=== What you will do ===
The data below is to be repeated in full, exactly as given.

=== Dataset content ===
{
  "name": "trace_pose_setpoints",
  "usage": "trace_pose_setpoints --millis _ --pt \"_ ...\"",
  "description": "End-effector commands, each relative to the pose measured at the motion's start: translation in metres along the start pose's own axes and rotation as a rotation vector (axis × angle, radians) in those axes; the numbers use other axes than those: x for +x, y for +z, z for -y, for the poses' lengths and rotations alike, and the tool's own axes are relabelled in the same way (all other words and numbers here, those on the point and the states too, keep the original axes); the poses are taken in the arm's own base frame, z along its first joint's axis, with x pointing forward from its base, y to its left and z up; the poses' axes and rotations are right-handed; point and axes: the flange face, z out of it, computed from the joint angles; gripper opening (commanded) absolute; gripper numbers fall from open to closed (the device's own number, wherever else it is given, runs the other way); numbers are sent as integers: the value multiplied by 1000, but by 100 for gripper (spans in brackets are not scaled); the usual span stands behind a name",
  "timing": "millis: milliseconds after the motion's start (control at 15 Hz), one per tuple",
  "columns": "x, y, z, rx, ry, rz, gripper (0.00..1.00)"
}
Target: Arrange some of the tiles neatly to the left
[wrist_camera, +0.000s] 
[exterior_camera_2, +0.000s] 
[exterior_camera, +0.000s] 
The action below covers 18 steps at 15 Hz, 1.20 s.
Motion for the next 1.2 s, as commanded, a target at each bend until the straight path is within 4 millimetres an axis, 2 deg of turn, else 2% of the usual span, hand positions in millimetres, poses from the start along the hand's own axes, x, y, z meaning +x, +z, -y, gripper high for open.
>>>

=== Response area ===
{
  "name": "trace_pose_setpoints",
  "usage": "trace_pose_setpoints --millis _ --pt \"_ ...\"",
  "description": "End-effector commands, each relative to the pose measured at the motion's start: translation in metres along the start pose's own axes and rotation as a rotation vector (axis × angle, radians) in those axes; the numbers use other axes than those: x for +x, y for +z, z for -y, for the poses' lengths and rotations alike, and the tool's own axes are relabelled in the same way (all other words and numbers here, those on the point and the states too, keep the original axes); the poses are taken in the arm's own base frame, z along its first joint's axis, with x pointing forward from its base, y to its left and z up; the poses' axes and rotations are right-handed; point and axes: the flange face, z out of it, computed from the joint angles; gripper opening (commanded) absolute; gripper numbers fall from open to closed (the device's own number, wherever else it is given, runs the other way); numbers are sent as integers: the value multiplied by 1000, but by 100 for gripper (spans in brackets are not scaled); the usual span stands behind a name",
  "timing": "millis: milliseconds after the motion's start (control at 15 Hz), one per tuple",
  "columns": "x, y, z, rx, ry, rz, gripper (0.00..1.00)"
}
Target: Arrange some of the tiles neatly to the left
[wrist_camera, +0.000s] 
[exterior_camera_2, +0.000s] 
[exterior_camera, +0.000s] 
The action below covers 18 steps at 15 Hz, 1.20 s.
Motion for the next 1.2 s, as commanded, a target at each bend until the straight path is within 4 millimetres an axis, 2 deg of turn, else 2% of the usual span, hand positions in millimetres, poses from the start along the hand's own axes, x, y, z meaning +x, +z, -y, gripper high for open.
>>>

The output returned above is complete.